Traditional/Simplified Unification [was: Official ISO 3166 ...]

From: Glen Perkins (Glen.Perkins@nativeguide.com)
Date: Fri Dec 03 1999 - 01:40:55 EST

Next message: Asmus Freytag: "Re: RE: Multilingual Documents [was: HTML forms and UTF-8]"
Previous message: Jonathan Rosenne: "Re: Multilingual Documents [was: HTML forms and UTF-8]"
Next in thread: John Jenkins: "Re: Traditional/Simplified Unification [was: Official ISO 3166 ...]"
Maybe reply: John Jenkins: "Re: Traditional/Simplified Unification [was: Official ISO 3166 ...]"
Maybe reply: John Cowan: "Re: Traditional/Simplified Unification [was: Official ISO 3166 ...]"
Messages sorted by: [ date ] [ thread ] [ subject ] [ author ] [ attachment ]
Mail actions: [ respond to this message ] [ mail a new topic ]

----- Original Message -----
From: John Cowan <jcowan@reutershealth.com>
To: Unicode List <unicode@unicode.org>
Sent: Thursday, December 02, 1999 2:26 PM
(Original) Subject: Re: Official ISO 3166 country codes online

> > Certainly "zh-cn" vs. "zh-tw" is commonly used to distinguish between
> > simplified and traditional; an obvious misuse but a convenient one. I
guess
> > though that with Unicode, this crutch isn't needed since I doubt that
there's
> > much (if any) ambiguity between simplified and traditional in Unicode
text.
>
> There is no unification of simplified characters with traditional ones.

Is this true?

I'll be more specific: yes, I know that there are separate codepoints for
all common simplified hanzi and their traditional counterparts, but I've
been under the impression that this was solely a (rather convenient)
consequence of the source separation rule.

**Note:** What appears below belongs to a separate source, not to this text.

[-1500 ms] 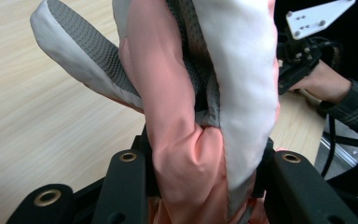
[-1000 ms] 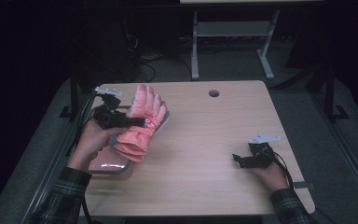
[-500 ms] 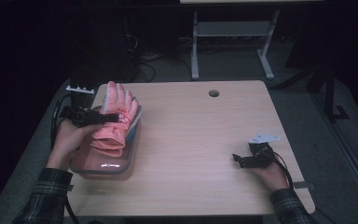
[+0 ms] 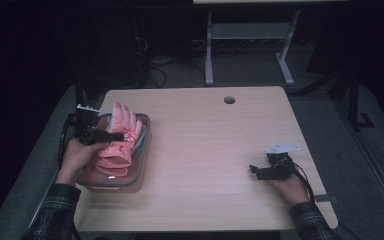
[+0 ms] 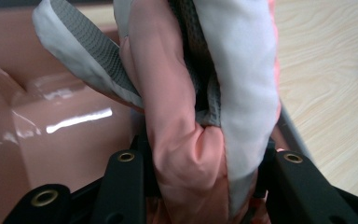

What about more obscure characters, though? For example, say a given rare
character contains a radical that has been simplified, so it would have a
simplified form if ever anybody decided to write it in a "simplified
context". If that character were to be added to Unicode/10646 as a result of
IRG research, without going thru any Chinese national standard first, would
both the simplified and traditional forms be added as separate codepoints,
or would they be unified?

In other words, it was my understanding that simplified and traditional
characters *are* unified overall, theoretically, but that for the most
common of these (accounting for nearly 100% by usage) that unification is
overridden by source separation. (Meaning, of course, that they can be
considered non-unified for all practical purposes while calling them
"unified" officially.)

Am I mistaken? Was there a decision made to not unify simplified and
traditional in any case?

Glen Perkins

Next message: Asmus Freytag: "Re: RE: Multilingual Documents [was: HTML forms and UTF-8]"
Previous message: Jonathan Rosenne: "Re: Multilingual Documents [was: HTML forms and UTF-8]"
Next in thread: John Jenkins: "Re: Traditional/Simplified Unification [was: Official ISO 3166 ...]"
Maybe reply: John Jenkins: "Re: Traditional/Simplified Unification [was: Official ISO 3166 ...]"
Maybe reply: John Cowan: "Re: Traditional/Simplified Unification [was: Official ISO 3166 ...]"
Messages sorted by: [ date ] [ thread ] [ subject ] [ author ] [ attachment ]
Mail actions: [ respond to this message ] [ mail a new topic ]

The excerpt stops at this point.